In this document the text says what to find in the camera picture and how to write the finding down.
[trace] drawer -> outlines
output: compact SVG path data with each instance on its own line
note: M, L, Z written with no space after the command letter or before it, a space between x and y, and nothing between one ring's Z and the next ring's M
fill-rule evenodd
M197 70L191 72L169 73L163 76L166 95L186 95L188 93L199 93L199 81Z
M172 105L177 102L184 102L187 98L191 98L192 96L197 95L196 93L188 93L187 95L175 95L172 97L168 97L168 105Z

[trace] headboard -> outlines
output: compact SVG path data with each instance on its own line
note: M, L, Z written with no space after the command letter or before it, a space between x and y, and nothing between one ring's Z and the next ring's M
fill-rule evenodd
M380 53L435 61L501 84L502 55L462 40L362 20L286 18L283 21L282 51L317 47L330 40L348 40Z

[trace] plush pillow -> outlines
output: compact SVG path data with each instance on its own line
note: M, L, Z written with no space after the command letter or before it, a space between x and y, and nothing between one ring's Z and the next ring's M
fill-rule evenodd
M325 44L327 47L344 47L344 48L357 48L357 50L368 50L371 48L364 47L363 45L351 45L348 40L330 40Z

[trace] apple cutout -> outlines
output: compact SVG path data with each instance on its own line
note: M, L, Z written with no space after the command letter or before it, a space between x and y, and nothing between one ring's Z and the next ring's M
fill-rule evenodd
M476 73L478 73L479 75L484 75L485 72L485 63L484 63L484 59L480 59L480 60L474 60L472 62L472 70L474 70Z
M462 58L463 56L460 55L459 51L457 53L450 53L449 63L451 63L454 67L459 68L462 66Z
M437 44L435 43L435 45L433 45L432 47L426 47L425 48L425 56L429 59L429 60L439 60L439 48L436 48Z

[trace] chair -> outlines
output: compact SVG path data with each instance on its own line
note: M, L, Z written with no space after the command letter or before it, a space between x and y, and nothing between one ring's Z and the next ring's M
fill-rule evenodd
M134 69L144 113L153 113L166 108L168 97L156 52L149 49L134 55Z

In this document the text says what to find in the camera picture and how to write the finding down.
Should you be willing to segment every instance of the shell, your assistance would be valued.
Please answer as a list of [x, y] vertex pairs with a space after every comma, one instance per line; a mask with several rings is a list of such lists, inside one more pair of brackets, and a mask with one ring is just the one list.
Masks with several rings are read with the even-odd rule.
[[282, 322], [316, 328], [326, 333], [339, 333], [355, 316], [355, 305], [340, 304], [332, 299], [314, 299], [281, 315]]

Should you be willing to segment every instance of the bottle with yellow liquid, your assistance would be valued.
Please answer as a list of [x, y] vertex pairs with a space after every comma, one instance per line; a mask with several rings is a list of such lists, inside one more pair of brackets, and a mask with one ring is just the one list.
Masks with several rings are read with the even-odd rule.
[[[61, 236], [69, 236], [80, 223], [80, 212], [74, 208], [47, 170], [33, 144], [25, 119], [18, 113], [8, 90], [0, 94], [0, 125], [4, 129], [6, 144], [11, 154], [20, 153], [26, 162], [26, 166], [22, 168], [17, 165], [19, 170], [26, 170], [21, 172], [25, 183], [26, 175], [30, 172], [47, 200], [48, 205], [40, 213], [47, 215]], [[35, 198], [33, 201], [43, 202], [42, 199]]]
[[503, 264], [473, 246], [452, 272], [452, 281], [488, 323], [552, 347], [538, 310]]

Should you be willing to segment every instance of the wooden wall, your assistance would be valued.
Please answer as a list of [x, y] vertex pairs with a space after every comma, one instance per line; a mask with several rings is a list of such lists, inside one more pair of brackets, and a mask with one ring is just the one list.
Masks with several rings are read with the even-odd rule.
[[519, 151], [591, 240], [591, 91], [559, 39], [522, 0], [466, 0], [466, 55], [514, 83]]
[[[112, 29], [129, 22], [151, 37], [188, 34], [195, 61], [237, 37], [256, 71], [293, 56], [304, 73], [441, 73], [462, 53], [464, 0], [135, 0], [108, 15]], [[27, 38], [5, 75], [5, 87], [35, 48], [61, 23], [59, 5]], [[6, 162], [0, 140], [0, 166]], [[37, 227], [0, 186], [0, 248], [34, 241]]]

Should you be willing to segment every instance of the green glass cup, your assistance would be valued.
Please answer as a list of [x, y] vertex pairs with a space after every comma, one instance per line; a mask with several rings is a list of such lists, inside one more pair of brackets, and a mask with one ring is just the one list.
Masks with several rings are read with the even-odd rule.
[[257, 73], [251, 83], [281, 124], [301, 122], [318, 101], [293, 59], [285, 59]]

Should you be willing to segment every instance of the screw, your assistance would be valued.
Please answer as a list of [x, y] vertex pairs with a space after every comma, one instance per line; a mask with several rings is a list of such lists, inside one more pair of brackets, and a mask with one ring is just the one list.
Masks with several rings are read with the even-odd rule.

◆ How to complete this task ◆
Set the entries down again precisely as they were given.

◆ Solution for this exercise ◆
In this document the text says what to find in the camera picture and how to write the finding down.
[trace] drawer -> outlines
output: compact SVG path data with each instance on its own line
note: M, L, Z written with no space after the command letter or before it, a space between x and y, and nothing between one ring's Z and the next ring's M
fill-rule evenodd
M197 70L191 72L169 73L163 76L166 95L186 95L188 93L199 93L199 81Z
M172 105L177 102L184 102L187 98L191 98L192 96L197 95L196 93L188 93L187 95L175 95L172 97L168 97L168 105Z

[trace] headboard -> outlines
output: compact SVG path data with each instance on its own line
note: M, L, Z written with no space after the command letter or before it, a space between x and y, and nothing between one ring's Z and the next ring's M
fill-rule evenodd
M380 53L435 61L501 84L502 55L462 40L362 20L286 18L283 21L282 51L317 47L330 40L348 40Z

[trace] plush pillow -> outlines
output: compact SVG path data with each instance on its own line
note: M, L, Z written with no space after the command letter or before it, a space between x and y, and nothing between one ring's Z and the next ring's M
fill-rule evenodd
M325 44L327 47L344 47L344 48L357 48L357 50L368 50L371 48L364 47L363 45L351 45L348 40L330 40Z

[trace] apple cutout -> outlines
output: compact SVG path data with each instance on its own line
note: M, L, Z written with no space after the command letter or before it, a space between x and y, and nothing between one ring's Z and the next ring's M
fill-rule evenodd
M476 73L478 73L479 75L484 75L485 72L485 63L484 63L484 59L480 59L480 60L474 60L472 62L472 70L474 70Z
M462 58L463 56L460 55L459 51L457 53L450 53L449 63L451 63L454 67L459 68L462 66Z
M437 44L435 43L435 45L433 45L432 47L426 47L425 48L425 56L429 59L429 60L439 60L439 48L436 48Z

[trace] chair -> outlines
output: compact SVG path data with each instance on its own line
note: M, L, Z written with no space after the command letter or before it, a space between x and y, and nothing between one ring's Z and the next ring's M
fill-rule evenodd
M134 69L144 113L153 113L166 108L168 97L156 52L149 49L134 55Z

In this document the text says what to find in the camera picture and how to write the finding down.
Should you be willing to segment every instance of the shell, your assistance would be valued.
Please answer as a list of [x, y] vertex pairs with a space after every comma, one instance per line; a mask with several rings is a list of such lists, inside one more pair of brackets, and a mask with one ring is just the one list.
Masks with several rings are read with the even-odd rule.
[[282, 322], [316, 328], [326, 333], [339, 333], [355, 316], [355, 305], [340, 304], [332, 299], [314, 299], [281, 315]]

Should you be willing to segment every instance of the bottle with yellow liquid, your assistance would be valued.
Please answer as a list of [x, y] vertex pairs with a space after every comma, one instance per line; a mask with several rings is a list of such lists, inside one more pair of brackets, and a mask with one ring is just the one list.
Masks with several rings are read with the even-odd rule.
[[[61, 236], [69, 236], [80, 223], [80, 212], [74, 208], [47, 170], [33, 144], [25, 119], [18, 113], [8, 90], [0, 94], [0, 125], [4, 129], [6, 144], [11, 154], [20, 153], [26, 162], [26, 166], [22, 168], [17, 165], [19, 170], [26, 170], [21, 172], [25, 183], [26, 175], [30, 172], [47, 200], [48, 205], [40, 213], [47, 215]], [[35, 198], [33, 201], [43, 202], [42, 199]]]
[[503, 264], [473, 246], [452, 272], [452, 281], [488, 323], [552, 347], [538, 310]]

Should you be willing to segment every instance of the wooden wall, your assistance would be valued.
Please answer as a list of [x, y] vertex pairs with a space after every comma, one instance per line; a mask with several rings is a list of such lists, inside one more pair of brackets, and a mask with one ring is just the one list.
Masks with several rings are read with the even-odd rule.
[[519, 151], [591, 240], [591, 91], [559, 39], [522, 0], [466, 0], [466, 55], [514, 83]]
[[[112, 29], [129, 22], [151, 37], [188, 34], [195, 61], [237, 37], [256, 71], [293, 56], [304, 73], [441, 73], [462, 53], [464, 0], [135, 0], [108, 15]], [[27, 38], [5, 75], [5, 87], [35, 48], [61, 23], [59, 5]], [[6, 162], [0, 140], [0, 166]], [[37, 227], [0, 186], [0, 248], [34, 241]]]

Should you be willing to segment every instance of the green glass cup, your assistance would be valued.
Please answer as a list of [x, y] vertex pairs with a space after every comma, one instance per line; a mask with several rings is a list of such lists, inside one more pair of brackets, and a mask with one ring is just the one list.
Masks with several rings are read with the even-odd rule.
[[257, 73], [251, 83], [281, 124], [301, 122], [318, 101], [293, 59], [285, 59]]

Should you be willing to segment every instance of the screw, your assistance would be valued.
Please answer as a list of [x, y] vertex pairs with a space after every comma, one instance per line; a mask with several rings is a list of such lists, inside one more pair of brackets, and a mask with one ring is just the one list.
Masks with several rings are read with the even-odd rule.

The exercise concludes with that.